▶ Activity
Print all of the data exactly.

▶ Supplied information
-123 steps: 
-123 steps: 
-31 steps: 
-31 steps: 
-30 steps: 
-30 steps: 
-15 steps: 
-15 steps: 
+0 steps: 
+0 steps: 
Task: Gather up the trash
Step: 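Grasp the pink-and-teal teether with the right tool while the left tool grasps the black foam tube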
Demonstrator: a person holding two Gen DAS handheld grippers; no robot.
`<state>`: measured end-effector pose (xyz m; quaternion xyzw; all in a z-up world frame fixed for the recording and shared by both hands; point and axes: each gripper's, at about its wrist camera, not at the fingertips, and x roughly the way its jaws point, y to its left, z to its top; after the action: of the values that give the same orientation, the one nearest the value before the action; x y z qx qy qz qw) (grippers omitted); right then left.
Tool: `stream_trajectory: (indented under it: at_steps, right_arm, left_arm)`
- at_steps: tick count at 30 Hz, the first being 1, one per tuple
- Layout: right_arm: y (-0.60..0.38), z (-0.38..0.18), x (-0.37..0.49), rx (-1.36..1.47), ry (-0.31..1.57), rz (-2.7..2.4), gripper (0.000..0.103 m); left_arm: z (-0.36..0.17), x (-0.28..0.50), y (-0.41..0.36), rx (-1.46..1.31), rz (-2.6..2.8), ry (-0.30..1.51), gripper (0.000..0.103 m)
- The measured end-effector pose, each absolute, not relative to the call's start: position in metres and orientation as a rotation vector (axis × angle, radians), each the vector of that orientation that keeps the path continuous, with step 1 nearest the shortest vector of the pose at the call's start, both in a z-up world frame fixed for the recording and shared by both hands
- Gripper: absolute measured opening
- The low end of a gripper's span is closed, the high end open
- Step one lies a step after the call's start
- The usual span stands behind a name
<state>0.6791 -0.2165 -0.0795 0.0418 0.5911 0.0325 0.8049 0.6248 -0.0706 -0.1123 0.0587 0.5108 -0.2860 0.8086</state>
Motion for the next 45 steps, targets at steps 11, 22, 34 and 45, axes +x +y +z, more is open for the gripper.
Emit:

▶ Problem solution
-123 steps: 
-123 steps: 
-31 steps: 
-31 steps: 
-30 steps: 
-30 steps: 
-15 steps: 
-15 steps: 
+0 steps: 
+0 steps: 
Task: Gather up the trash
Step: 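Grasp the pink-and-teal teether with the right tool while the left tool grasps the black foam tube
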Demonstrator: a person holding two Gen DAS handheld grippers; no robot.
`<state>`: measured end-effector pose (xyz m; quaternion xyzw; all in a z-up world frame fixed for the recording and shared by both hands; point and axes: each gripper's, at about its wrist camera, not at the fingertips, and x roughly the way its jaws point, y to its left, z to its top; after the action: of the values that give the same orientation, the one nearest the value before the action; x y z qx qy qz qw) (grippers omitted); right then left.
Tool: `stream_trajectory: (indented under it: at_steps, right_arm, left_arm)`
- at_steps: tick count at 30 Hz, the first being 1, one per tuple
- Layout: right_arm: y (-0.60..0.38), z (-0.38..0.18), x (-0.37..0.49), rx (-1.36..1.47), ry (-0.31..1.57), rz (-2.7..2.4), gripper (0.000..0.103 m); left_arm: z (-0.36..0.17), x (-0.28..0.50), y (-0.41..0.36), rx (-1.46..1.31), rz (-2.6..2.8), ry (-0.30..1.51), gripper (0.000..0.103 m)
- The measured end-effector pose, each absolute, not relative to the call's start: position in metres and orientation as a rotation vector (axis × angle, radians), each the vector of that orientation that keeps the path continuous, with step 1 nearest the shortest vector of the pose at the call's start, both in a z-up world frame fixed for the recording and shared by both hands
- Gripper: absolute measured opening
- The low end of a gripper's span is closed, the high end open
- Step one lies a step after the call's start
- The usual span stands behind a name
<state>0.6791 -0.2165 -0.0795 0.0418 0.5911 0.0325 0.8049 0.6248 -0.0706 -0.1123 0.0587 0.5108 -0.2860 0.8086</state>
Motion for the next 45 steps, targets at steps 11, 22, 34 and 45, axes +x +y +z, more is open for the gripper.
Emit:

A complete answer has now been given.